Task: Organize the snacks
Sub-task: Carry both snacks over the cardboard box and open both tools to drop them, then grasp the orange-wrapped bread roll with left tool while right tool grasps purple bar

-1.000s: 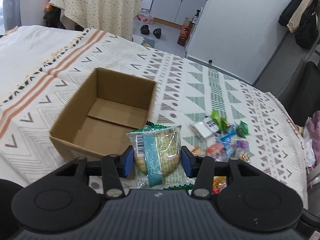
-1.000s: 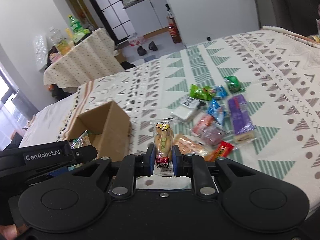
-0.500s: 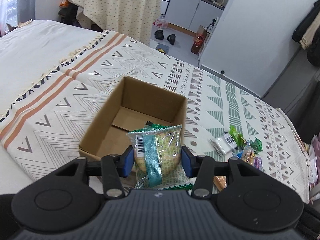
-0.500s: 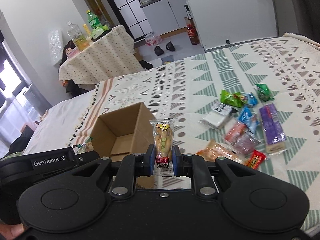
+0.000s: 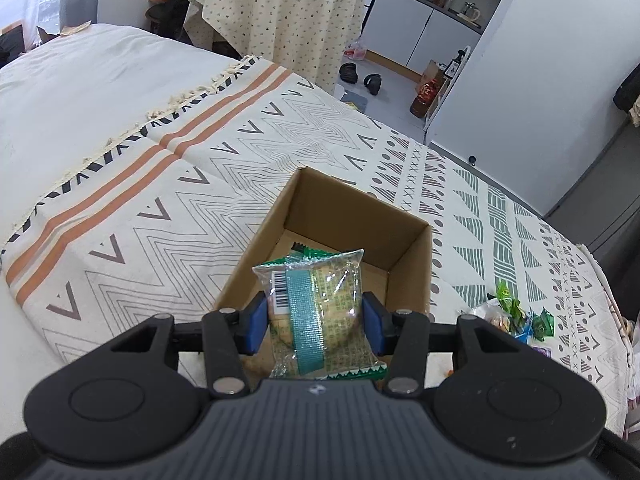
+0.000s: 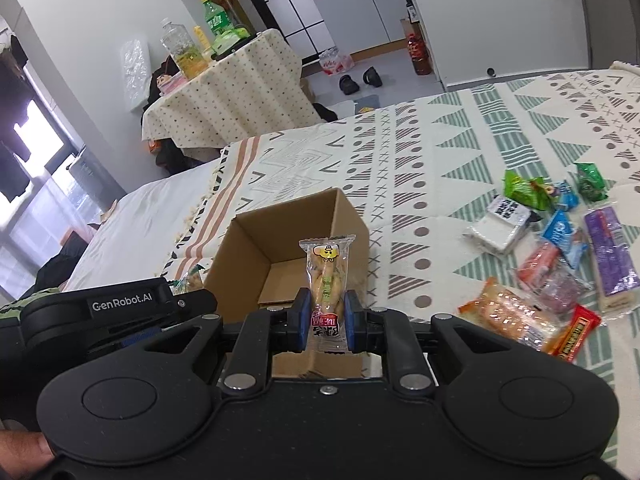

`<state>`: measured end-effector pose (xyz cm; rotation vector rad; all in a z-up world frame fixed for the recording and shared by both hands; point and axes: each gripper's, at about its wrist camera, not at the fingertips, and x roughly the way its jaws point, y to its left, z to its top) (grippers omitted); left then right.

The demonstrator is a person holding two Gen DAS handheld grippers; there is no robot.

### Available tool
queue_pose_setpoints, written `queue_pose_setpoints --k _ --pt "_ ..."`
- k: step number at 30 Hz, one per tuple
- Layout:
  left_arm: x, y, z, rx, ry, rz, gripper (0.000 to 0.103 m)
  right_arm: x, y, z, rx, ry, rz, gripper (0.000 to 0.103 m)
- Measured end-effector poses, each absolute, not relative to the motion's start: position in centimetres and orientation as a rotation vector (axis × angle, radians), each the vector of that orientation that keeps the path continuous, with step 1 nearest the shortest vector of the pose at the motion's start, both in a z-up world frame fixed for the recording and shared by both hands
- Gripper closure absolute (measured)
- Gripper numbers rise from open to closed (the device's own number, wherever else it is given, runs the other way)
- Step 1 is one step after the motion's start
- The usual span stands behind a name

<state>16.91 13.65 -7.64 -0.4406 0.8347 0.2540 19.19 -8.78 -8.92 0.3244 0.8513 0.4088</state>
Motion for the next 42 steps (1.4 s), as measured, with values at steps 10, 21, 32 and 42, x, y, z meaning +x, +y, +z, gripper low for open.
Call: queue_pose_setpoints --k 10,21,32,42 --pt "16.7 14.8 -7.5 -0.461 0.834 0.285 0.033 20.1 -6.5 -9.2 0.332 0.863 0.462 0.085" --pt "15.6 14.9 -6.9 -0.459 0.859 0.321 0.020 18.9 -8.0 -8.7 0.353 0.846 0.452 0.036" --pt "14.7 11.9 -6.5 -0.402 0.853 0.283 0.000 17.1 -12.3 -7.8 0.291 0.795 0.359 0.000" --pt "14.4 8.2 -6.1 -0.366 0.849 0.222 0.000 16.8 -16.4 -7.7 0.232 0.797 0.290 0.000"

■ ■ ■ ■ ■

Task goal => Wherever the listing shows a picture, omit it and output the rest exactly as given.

Solved problem =>
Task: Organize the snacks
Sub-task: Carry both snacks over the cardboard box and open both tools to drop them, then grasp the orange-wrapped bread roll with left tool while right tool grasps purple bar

-1.000s: 
-1.000s: 
-0.500s: 
-0.500s: 
+0.000s: 
+0.000s: 

`<state>`: measured end-effector pose (xyz cm; rotation vector rad; all in a z-up world frame fixed for the recording and shared by both hands; point and axes: each gripper's, at about its wrist camera, not at the fingertips, and x roughly the way its jaws point, y to its left, z to its top) (grippers omitted); left then right.

The demonstrator is a person holding two Gen DAS handheld grippers; there is no robot.

### Available tool
queue_pose_setpoints, written `queue_pose_setpoints --k _ --pt "_ ..."`
- k: step number at 30 Hz, one per tuple
- Layout:
  left_arm: x, y, z, rx, ry, rz, gripper (0.000 to 0.103 m)
  right_arm: x, y, z, rx, ry, rz, gripper (0.000 to 0.103 m)
- Measured end-effector poses, each absolute, not relative to the motion's start: position in centimetres and orientation as a rotation vector (axis × angle, radians), each the vector of that orientation that keeps the path continuous, with step 1 nearest the shortest vector of the pose at the motion's start, both in a z-up world frame fixed for the recording and shared by both hands
- Gripper closure absolute (measured)
- Gripper numbers rise from open to closed (the device's own number, wherever else it is given, runs the other way)
- Step 1 is one step after the motion's start
- The usual span stands behind a name

<state>16.91 13.65 -7.64 -0.4406 0.8347 0.2540 19.19 -8.78 -8.92 0.3244 0.8513 0.4088</state>
Motion for the next 42 steps (1.4 s), as measured, with values at steps 10, 21, 32 and 42, x, y, z meaning +x, +y, +z, gripper low for open.
Call: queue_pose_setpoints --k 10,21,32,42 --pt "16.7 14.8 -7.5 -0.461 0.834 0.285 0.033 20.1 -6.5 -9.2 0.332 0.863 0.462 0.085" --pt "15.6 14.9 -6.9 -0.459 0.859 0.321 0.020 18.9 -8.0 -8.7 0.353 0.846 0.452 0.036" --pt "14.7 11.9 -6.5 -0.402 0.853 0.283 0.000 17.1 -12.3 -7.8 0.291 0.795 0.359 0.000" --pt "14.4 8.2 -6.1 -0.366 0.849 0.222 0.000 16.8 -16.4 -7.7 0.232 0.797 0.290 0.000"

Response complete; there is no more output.